Solstad reports highest ever level of freight incomeNews // November 15, 2005
Solstad Offshore in Norway says freight income for the third quarter was the highest in the company’s history.
Total operating revenue for the quarter was NKr 356 million (NKr 218 million in 2004).
Cash flow from operations for the quarter was NKr 217 million (NKr 117 million in 2004).
As of 30th September 2005 the result before tax was NKr 318 million (including profit on sales of NKr 80 million) compared to NKr 43 million for the same period last year.
Operating revenue for the third quarter of 2005 was NKr 355.7 million which is NKr 138 million higher than last year. Total operating income for the first three quarters was NKr 1,033.6 million (including profit on sales of NKr 80 million) which is NKr 379.8 million higher than the previous year.
The increase in freight income alone accounted for 57 per cent of this increase and was mainly due to a significantly improved spot market during the first three quarters of 2005 compared with the same period in 2004.
The group’s fleet capacity has increased by approximately 12 per cent during this period. During the first three quarters the cash flow from operations (EBITDA) was NKr 527.2 million (excluding profit on sales and shares in associated/joint venture companies). Cash flow for the same period last year was NKr 271.4 million. EBITDA for the third quarter alone was NKr 217.2 million (NKr 117.4 million).
Following the gradually strengthening of the Dollar and the periodical strengthening of the Pound during the first nine months of the year, an unrealised currency loss of NKr 40.6 million was booked due to the adjustment of the group’s long-term liabilities in foreign currency. Furthermore, NKr 1.5 million was posted in realised currency gain tied to the increased value of the group’s currency deposits. After posting a currency loss of NKr 39 million (NKr 31 million), the group’s result before tax as was NKr 318 million (NKr 45.9 million).
The group’s net interest-bearing debt at the end of the third quarter of 2005 was NKr 2,856 million, an increase of NKr 125 million for this period. The increase in net-interest bearing debt is mainly due to the financing of the new build, Normand Aurora, which was delivered in September.
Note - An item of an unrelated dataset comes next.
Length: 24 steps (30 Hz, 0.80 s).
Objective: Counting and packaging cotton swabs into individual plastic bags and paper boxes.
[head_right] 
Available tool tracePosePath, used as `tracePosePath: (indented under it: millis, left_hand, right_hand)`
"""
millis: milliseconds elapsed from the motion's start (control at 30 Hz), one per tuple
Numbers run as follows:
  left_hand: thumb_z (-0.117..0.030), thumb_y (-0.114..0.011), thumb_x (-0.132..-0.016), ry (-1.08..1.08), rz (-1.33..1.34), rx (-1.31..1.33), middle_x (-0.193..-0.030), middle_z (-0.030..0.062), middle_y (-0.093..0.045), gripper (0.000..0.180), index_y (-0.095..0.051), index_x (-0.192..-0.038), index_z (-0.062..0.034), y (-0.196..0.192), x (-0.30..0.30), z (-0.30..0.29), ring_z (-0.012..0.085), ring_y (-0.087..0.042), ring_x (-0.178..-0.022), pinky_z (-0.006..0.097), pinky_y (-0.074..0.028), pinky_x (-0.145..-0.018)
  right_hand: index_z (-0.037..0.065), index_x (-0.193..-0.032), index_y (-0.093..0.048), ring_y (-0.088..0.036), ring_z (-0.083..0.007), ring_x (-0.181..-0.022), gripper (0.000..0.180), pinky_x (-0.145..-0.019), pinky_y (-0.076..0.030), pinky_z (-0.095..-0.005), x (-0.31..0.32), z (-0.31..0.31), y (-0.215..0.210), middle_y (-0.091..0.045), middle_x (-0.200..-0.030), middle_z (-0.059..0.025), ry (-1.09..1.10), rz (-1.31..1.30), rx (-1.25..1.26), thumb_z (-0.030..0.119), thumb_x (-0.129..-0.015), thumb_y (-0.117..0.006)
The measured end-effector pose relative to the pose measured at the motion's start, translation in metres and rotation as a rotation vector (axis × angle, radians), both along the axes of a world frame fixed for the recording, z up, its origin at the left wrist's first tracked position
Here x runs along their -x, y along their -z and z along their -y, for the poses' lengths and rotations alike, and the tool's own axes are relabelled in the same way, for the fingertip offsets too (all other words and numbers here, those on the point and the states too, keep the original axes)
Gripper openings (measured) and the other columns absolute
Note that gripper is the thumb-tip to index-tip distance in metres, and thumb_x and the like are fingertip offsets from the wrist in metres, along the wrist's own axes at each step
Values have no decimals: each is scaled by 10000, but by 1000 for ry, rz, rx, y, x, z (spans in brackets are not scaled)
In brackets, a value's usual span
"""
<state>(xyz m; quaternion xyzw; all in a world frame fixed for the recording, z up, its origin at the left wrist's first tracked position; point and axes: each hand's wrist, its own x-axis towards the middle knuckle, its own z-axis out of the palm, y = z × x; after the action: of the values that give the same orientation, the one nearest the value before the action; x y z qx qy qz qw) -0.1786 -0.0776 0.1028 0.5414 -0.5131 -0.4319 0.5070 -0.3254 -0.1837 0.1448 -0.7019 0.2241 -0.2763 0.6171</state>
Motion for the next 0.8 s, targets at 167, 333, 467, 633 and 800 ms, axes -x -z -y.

The group’s fleet has contract coverage of around 60 per cent for the remainder of 2005 based on the number of days and the contract coverage including options, is around 74 per cent. In 2006 contract coverage is currently around 42 per cent and 57 per cent respectively.
"The high activity in the petroleum related operations offshore as seen from earlier this year has continued also through third quarter of 2005. Driven by a stable and higher oil price, the increase in 2005 has been most noticeable within exploration and development. Together this has resulted in high levels of enquiries after vessels in all segments and satisfactory income levels. This implies that the market has been able to absorb the new builds that has entered the market during the last year," said Solstad.
"The market is expected to remain tight, though with potential volatility throughout the winter months in the North Sea. The company’s long-term, positive expectations of increased activity in the offshore industry are unchanged. The most important factor is the assumption that the oil price will remain at a high level. Expectations are particularly high regarding deep water projects (exploration and development) and maintenance of existing installations.